The renin-angiotensin system is pivotal in the regulation of blood pressure. One of its main components is ACE, which converts angiotensin I (Ang I) into angiotensin II (Ang II). Ang II exerts its hypertensive effects via AT1R activation. Apart from ACE, there are multiple other enzymes that metabolize angiotensin (the so-called “angiotensinases”), and one of these is the carboxypeptidase angiotensin-converting enzyme 2 (ACE2). ACE2 converts the octapeptide Ang II (=Ang-(1–8)) into Ang-(1–7), and the decapeptide Ang I (=Ang-(1–10)) into Ang-(1–9) (Fig. 1). Yet, it additionally hydrolyzes multiple other peptides beyond the angiotensins. It is important to note that ACE2 does not convert Ang I into Ang II, and that its activity is not blocked by ACE inhibitors. This is not surprising, since ACE2 and ACE are different enzymes, and ACE inhibitors have been designed specifically for ACE only. ACE2 is a membrane-bound enzyme, with very low (soluble) levels in blood [8, 9]. The occurrence of sACE2 depends on cleavage of its membrane-anchor by A Disintegrin And Metalloprotease 17 (ADAM17) (Fig. 1). Interestingly, Ang II upregulates ADAM17. Yet, given that the vast majority of ACE2 is membrane-bound, fluctuations in the percentage of sACE by pathological conditions or drug use are unlikely to have major effects on the amount of membrane-bound ACE2. Obviously, SARS-CoV-2 entry relies exclusively on membrane-bound ACE2. sACE2 cannot mediate such entry, and, if anything, might even prevent it by keeping the virus in solution.
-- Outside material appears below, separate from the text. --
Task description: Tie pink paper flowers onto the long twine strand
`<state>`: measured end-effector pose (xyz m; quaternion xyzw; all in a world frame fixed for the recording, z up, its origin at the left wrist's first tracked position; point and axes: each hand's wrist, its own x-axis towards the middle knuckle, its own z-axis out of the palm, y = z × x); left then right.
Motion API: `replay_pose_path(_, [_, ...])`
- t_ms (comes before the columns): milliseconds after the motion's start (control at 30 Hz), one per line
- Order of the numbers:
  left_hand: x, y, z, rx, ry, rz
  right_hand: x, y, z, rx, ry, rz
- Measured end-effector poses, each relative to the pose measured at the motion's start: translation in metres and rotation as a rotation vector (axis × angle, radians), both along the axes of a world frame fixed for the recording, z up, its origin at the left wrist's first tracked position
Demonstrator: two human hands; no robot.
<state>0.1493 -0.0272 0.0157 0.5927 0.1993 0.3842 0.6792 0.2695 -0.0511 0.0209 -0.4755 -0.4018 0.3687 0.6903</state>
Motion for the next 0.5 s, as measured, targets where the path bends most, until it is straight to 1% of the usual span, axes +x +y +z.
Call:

The concern related to the use of RAS blockers in COVID-19 patients is based on the idea that these drugs upregulate ACE2. Indeed, animal studies support such ACE2 upregulation after ARB treatment [10,11,12]. However, this generally required high doses, while effects differed per organ and per ARB. If true, this phenomenon should also be observed for ACE inhibitors. Yet, this has hardly been studied. Most importantly, we do not know whether the increase concerned membrane-bound ACE2 in pulmonary cells (relevant in SARS patients), nor whether a rise in membrane-bound ACE2, if occurring, truly facilitates virus entry. We do know that stopping RAS blocker treatment, particular in cardiovascular patients, has major serious consequences, including an increase in mortality.
Migraine patients using RAS blockers for the prevention of migraine often additionally suffer from hypertension. Normalizing increased blood pressure protects against cardiovascular disease, while migraine, especially in women, is associated with an increased cardiovascular risk [13]. Hence, suddenly aborting preventive treatment with RAS blockers is likely to impose an increased cardiovascular risk in migraine patients, similar to that in hypertensive patients.